Et Ux. v. Lieberman
Decision Date | 23 March 1949 |
Docket Number | No. 169-6.,169-6. |
Citation | 64 A.2d 904 |
Parties | FREEDMAN et ux. v. LIEBERMAN et al. |
Court | New Jersey Superior Court |
OPINION TEXT STARTS HERE
Syllabus by the Court.
1. Where an agreement for the sale of real estate calls for a conveyance free and clear of all encumbrance, an existing easement in and over said land constitutes a non-compliance with the agreement.
2. Mere non-user of an easement arising out of an express grant is in and of itself not sufficient to destroy such easement.
3. In order to destroy an easement arising out of an express grant, for non-user, there must be conduct on the part of the owner of the servient estate, defiant of the easement and the non-user must result from such defiant conduct.
4. For an abandonment of an easement there must be evidence of an act of abandonment and an intention tantamount to abandonment.
5. Title to real estate is not marketable when it is not such as to make it reasonably certain that it will not be called into question in the future.
6. An easement in land is a legal estate.
7. A ‘restriction’ resulting from a restrictive covenant affecting land is not a legal estate but is a creature of equity arising out of contract.
Suit for rescission of agreement to sell realty and for other relief by Isadore Freedman and Essie Freedman, his wife, against Morris I. Lieberman and others.
Judgment for plaintiffs.
John B. Baratta, of Atlantic City, for plaintiffs.
Bertram M. Saxe, of Atlantic City, for defendant Rebecca Lieberman.

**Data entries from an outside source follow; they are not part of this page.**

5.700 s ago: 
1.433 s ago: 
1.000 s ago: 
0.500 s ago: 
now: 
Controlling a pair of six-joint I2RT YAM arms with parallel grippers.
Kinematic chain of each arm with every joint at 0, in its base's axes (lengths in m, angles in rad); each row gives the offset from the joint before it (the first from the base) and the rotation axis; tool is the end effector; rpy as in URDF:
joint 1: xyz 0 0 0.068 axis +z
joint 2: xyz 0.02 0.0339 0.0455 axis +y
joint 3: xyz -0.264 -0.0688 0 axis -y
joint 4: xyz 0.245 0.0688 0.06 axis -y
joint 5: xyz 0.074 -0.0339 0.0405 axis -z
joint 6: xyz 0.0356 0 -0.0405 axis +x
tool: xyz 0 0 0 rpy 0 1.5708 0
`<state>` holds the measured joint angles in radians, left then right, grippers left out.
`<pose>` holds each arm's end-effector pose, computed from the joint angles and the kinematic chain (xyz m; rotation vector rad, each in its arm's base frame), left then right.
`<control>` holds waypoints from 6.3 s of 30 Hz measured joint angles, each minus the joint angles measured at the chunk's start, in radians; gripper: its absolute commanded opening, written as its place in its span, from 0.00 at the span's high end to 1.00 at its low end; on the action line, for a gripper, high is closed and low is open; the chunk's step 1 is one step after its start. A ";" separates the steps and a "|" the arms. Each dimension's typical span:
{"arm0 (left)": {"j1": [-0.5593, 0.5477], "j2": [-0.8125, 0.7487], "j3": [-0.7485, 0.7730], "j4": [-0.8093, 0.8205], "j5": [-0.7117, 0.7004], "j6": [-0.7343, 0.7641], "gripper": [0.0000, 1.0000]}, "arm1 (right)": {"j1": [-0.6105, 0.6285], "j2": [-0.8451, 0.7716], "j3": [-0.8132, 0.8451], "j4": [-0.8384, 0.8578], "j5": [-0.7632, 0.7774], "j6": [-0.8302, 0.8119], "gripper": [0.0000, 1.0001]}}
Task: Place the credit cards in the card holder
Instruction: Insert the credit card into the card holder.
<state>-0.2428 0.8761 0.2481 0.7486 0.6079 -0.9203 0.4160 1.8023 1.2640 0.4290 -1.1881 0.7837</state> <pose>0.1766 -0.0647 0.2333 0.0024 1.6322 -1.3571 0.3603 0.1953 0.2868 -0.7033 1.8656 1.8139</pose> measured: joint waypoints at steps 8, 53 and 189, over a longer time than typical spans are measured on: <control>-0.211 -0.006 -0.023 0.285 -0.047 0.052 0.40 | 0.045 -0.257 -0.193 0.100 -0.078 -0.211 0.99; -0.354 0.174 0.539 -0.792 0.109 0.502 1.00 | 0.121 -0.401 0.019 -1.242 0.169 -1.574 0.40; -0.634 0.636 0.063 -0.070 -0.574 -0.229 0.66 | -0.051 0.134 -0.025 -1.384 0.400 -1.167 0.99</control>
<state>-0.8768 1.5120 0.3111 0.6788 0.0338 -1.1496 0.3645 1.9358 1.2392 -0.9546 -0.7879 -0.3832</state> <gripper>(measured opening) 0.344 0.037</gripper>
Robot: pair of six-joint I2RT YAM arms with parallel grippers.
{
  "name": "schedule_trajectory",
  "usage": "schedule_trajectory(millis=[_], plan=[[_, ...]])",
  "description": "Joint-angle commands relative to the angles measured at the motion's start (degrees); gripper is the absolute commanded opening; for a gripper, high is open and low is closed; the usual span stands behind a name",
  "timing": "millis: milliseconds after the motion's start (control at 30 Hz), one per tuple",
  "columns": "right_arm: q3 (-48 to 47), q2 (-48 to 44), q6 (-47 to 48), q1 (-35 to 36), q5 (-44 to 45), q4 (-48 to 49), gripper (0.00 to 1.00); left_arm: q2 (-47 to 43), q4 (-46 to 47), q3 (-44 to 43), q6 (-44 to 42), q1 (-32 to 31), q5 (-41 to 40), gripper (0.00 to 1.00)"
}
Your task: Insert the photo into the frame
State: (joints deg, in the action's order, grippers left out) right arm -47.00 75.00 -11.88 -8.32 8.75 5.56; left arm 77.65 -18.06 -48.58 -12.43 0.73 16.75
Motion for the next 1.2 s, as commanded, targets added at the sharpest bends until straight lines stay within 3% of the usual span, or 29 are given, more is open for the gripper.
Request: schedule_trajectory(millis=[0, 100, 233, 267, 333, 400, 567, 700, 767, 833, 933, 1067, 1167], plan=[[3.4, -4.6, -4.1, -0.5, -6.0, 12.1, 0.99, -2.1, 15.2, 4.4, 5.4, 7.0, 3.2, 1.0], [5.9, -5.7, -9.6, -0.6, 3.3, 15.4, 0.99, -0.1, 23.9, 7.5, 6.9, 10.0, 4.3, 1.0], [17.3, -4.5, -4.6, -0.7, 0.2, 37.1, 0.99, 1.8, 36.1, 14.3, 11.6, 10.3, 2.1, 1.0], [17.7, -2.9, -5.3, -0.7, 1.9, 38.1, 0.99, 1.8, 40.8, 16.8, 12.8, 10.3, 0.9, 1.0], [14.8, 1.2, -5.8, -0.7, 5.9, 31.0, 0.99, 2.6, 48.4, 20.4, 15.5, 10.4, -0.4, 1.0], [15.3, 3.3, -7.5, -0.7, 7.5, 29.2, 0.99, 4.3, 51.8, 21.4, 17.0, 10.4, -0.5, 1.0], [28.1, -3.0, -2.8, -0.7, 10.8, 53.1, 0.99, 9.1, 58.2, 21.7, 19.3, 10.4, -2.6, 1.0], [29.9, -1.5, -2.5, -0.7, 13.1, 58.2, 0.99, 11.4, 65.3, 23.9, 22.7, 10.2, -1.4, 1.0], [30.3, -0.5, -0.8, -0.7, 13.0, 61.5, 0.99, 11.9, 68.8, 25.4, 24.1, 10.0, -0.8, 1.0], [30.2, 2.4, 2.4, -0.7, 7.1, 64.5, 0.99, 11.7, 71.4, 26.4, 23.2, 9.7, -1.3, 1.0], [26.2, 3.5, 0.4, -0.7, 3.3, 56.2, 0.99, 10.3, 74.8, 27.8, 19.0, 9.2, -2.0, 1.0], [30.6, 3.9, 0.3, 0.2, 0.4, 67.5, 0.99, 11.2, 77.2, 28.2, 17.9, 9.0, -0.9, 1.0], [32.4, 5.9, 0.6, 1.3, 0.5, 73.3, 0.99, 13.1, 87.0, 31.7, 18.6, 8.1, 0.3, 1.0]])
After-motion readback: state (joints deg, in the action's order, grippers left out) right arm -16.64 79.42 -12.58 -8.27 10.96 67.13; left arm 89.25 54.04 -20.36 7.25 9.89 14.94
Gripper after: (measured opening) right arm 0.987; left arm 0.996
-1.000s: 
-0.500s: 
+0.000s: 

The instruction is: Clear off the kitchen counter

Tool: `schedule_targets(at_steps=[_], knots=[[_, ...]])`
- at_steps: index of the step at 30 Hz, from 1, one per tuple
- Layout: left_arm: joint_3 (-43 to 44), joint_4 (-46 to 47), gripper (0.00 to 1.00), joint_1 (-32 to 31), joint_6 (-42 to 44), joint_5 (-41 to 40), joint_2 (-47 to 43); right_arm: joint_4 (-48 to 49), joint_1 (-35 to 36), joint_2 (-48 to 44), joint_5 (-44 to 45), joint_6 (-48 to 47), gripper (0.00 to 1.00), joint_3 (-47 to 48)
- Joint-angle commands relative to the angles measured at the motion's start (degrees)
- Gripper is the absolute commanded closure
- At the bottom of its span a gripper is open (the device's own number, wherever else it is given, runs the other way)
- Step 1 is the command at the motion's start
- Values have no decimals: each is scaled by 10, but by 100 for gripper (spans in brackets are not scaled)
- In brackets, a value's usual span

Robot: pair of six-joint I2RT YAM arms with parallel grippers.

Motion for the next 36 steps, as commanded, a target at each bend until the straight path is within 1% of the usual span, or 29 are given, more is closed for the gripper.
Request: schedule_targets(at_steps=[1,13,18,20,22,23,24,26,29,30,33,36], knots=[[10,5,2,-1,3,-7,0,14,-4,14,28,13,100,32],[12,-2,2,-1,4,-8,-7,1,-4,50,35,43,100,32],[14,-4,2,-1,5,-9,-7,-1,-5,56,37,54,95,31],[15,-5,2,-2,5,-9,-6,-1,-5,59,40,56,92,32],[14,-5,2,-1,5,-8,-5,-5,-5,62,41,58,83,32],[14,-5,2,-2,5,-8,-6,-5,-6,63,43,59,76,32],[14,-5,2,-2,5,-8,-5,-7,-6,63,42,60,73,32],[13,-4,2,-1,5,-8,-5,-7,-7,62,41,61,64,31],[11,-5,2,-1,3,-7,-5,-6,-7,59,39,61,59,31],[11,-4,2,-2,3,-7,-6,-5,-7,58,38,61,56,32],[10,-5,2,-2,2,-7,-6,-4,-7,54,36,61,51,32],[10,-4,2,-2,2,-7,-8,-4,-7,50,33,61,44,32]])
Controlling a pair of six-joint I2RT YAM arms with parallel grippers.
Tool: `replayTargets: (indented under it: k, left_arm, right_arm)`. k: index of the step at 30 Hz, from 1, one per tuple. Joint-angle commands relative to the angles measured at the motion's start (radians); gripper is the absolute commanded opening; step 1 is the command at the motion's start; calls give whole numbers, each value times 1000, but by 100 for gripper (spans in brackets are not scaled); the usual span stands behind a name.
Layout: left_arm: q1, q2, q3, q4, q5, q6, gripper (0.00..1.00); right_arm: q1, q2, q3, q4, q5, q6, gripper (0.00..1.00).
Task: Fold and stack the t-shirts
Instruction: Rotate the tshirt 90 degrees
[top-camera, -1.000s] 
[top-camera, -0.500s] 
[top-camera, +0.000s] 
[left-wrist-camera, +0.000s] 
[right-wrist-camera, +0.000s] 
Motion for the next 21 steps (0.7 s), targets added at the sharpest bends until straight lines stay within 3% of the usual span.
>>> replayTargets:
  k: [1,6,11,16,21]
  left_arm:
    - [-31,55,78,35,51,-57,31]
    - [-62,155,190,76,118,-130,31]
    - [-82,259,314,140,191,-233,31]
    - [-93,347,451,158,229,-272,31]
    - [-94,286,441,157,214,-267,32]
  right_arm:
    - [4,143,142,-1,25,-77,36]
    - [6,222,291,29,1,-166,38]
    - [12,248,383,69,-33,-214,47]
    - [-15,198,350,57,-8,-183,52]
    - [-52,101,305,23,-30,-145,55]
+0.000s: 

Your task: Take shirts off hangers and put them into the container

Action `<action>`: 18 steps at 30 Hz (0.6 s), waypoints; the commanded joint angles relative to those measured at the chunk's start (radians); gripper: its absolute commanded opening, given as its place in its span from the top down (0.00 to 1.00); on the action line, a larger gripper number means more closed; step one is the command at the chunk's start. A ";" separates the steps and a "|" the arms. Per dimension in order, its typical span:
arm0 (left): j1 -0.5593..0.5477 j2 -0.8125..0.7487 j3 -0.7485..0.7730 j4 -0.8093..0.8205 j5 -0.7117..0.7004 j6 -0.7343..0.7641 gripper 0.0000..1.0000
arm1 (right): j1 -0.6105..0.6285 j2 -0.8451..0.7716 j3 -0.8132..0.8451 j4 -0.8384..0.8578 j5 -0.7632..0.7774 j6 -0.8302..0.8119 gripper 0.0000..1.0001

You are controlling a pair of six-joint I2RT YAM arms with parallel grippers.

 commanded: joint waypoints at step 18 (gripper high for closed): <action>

Benjamin C. Kligerman, of Atlantic City, for defendants Morris I. and Charlotte Lieberman.
This is a suit seeking the rescission of an agreement to sell a certain parcel of real estate in the City of Atlantic City, New Jersey, and as well seeking a declaration of a vendee's lien on the premises agreed to be sold for the amount of the deposit paid on account of said agreement, and the expenses incurred by the vendee for search fees. The complaint also seeks to have the agreement of sale surrendered and cancelled. The plaintiffs' action for cancellation is grounded on equitable and legal fraud in the inducement of the contract and for such a defect in title, in violation of the terms of the agreement of sale, as would warrant refusal of specific performance.
It is to be noted that this action seeks as relief more than an attempted recovery of the money paid on account of the purchase price, and under the allegations in the complaint, the jurisdiction of the Chancery Division of the Superior Court is properly invoked. Richeimer v. Fischbein, 107 N.J.Eq. 493, 153 A. 514; Reilly v. Griffith, 141 N.J.Eq. 154, 56 A.2d 502.
The agreement provided for the sale of a parcel of real estate at the southeast corner of Connecticut and Oriental Avenues, Atlantic City, New Jersey. Paragraph 4 of said agreement reads as follows:
At the time and place set for settlement the plaintiffs attended but refused to complete the purchase, for a number of reasons. One of these reasons, as set forth, was that the defendants could not deliver ‘a marketable title * * * free and clear of all encumbrances.’ The foundation of the contention lies in the following set of facts.
By deed dated December 5, 1854, Camden and Atlantic Land Company conveyed a tract of land situate in the City of Atlantic City, New Jersey, to the United States of America. Said tract, as described, contained 2.31 acres.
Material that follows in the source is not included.